Co-Owners of Blum and Poe, Los Angeles

WHITEWALL: So tell me a little bit about your booth this year.

TIM BLUM: This year, either consciously or subconsciously, we probably did something based on how the market’s been going, so we’re not showing a lot of really high ticket items. We’re showing things that are in a way younger, and things that aren’t super expensive. They aren’t total unknowns, but the price point isn’t three million dollars. It’s within the more affordable range.

WW: What piece are you really excited to show people this year?

TB: Matt Johnson, a young L.A. sculptor has crafted three pairs of sneakers out of wood. The laces are tied together and they’re draped over a cabling. If you’re in the city you see kind of shoes thrown over a telephone wire, and often it represents someone who died, like a tombstone. So we have these three beautiful pairs of shoes draped over a cable in the booth. They represent George Carlin, David Foster Wallace, and Bobby Fisher.

WW: What are your impressions about the financial turmoil that MOCA has found itself in?

TB: We’re obviously intimately involved in MOCA, and we have been for a long time.

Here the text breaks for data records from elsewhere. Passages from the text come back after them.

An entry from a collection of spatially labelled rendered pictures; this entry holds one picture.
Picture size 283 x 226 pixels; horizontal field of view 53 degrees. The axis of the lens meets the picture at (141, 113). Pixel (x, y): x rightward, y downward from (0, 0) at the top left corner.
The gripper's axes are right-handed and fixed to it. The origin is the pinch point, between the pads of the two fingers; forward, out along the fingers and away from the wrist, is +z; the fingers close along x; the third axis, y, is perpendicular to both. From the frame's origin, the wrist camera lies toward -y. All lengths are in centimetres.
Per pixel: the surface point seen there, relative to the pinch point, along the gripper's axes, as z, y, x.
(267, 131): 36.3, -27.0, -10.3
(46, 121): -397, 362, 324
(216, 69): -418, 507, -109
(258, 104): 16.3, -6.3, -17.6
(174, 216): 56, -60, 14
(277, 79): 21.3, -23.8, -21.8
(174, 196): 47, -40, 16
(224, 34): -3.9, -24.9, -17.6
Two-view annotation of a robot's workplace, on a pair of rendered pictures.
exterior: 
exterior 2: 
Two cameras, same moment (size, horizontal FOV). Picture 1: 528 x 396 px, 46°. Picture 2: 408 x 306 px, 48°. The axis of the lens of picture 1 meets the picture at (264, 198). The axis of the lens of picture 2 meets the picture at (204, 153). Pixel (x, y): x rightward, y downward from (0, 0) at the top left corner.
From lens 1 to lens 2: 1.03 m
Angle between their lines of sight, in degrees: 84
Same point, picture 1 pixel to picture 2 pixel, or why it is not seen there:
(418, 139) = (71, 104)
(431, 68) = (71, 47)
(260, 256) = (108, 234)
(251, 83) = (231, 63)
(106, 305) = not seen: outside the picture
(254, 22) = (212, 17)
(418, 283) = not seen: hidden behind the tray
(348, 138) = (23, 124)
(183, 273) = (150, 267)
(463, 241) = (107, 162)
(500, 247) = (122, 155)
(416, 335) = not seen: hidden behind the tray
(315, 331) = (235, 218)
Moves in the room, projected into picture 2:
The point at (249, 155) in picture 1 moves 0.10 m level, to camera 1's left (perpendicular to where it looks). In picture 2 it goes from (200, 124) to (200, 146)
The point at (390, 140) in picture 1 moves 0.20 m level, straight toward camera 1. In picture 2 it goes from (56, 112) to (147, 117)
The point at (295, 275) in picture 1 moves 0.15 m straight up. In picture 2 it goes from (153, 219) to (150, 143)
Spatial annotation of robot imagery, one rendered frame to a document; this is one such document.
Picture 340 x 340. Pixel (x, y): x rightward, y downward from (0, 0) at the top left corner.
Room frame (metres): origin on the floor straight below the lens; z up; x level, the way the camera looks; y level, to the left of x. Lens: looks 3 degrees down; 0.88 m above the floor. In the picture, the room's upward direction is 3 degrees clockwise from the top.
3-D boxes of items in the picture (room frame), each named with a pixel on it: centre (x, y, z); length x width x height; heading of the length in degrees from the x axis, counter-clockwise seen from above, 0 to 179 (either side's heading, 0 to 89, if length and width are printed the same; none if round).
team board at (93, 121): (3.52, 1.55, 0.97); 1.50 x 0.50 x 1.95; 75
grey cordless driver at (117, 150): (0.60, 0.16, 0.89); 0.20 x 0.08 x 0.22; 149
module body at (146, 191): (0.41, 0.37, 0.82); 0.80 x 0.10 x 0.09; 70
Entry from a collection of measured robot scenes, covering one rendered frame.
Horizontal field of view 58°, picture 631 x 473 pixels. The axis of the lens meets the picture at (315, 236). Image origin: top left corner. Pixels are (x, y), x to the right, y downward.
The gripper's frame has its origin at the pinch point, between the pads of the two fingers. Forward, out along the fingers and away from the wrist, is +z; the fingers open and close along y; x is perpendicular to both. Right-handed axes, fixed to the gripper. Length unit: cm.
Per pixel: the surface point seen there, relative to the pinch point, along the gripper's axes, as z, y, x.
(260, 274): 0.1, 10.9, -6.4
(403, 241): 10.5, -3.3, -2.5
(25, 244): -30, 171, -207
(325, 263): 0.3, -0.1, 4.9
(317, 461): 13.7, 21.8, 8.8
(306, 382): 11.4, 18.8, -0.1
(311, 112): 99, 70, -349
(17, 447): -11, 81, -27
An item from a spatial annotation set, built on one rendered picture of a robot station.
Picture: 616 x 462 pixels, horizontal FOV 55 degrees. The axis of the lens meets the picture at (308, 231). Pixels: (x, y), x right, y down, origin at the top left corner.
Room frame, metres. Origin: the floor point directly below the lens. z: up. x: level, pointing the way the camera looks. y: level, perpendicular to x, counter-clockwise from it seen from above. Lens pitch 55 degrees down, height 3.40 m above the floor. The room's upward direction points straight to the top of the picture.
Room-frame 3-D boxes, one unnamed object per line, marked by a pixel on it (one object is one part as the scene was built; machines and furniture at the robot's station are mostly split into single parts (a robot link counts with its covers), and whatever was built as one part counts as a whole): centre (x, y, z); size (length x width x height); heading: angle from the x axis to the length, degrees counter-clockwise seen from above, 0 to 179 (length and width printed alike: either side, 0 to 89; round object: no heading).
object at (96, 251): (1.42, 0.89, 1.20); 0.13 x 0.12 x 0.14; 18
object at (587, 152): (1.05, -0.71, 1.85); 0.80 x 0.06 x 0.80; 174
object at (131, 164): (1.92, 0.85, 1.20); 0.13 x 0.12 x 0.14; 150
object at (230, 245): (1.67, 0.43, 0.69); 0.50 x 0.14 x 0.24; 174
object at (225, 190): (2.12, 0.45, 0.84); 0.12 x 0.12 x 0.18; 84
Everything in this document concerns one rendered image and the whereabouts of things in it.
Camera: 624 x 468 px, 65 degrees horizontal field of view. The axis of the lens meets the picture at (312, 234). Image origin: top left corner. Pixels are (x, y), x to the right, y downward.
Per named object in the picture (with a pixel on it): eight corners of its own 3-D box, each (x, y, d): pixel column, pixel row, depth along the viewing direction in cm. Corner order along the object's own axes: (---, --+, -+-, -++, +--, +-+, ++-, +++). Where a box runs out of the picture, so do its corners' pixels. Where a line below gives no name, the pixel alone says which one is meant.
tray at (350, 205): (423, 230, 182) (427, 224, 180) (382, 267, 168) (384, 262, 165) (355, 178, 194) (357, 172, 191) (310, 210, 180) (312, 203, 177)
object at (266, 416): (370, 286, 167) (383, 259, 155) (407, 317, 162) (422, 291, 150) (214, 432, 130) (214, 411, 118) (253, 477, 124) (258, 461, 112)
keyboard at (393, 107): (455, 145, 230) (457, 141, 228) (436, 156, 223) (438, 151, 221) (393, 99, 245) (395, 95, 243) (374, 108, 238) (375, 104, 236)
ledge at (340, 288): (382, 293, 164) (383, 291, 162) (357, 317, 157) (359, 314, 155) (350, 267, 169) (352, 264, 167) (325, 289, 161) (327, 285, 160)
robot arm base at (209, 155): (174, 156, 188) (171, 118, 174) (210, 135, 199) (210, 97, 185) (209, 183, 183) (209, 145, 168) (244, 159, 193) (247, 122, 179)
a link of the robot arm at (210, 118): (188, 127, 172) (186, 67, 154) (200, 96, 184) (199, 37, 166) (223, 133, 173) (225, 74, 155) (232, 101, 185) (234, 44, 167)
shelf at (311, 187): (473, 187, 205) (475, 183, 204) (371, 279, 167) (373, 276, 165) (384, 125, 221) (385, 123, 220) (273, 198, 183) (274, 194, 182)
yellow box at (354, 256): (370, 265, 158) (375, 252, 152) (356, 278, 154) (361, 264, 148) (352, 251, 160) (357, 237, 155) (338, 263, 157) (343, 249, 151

It’s an amazing institution for the community and the country and the world. So you become speechless really. The fact that it’s even happening is on one hand shocking and on the other hand not surprising because we do know a lot about the museum.

JEFF POE: The silence that’s coming from the museum is incredibly irresponsible. They should craft some plan and put it out there. By not saying anything it’s just making the situation much worse. Perhaps how this is being dealt with is indicative of why they got into this in the first place. At the same time, people should understand that clearly the curatorial end of MOCA has done a phenomenal job and have nothing to do with the situation as it is. They are not responsible,

WW: How do you think that art fairs have changed gallery practices since they’ve become the main place to circulate art?

TB: The art fairs have been one of the biggest influences on how art is presented distributed sold. People became obsessed with the fair culture, and that became their life. It’s how they mediated things. I think it’s great it’s going to get trimmed back. It kind of goes along with the ADD that everyone seems to have in culture now. Everything was always too available. Even with the sellers and dealers controlling everything, everything was way too available. And I think people get sick of that. I think it’s good to be a little more rare.

JP: What the fairs created was an entropic situation where New York isn’t important, and London isn’t important. And what that’s done is allowed for other places to be on the same plane as New York and European galleries. I think that’s the most important part of what fairs do. You don’t have to make an artist from New York any longer. You can do it from L.A. and Berlin.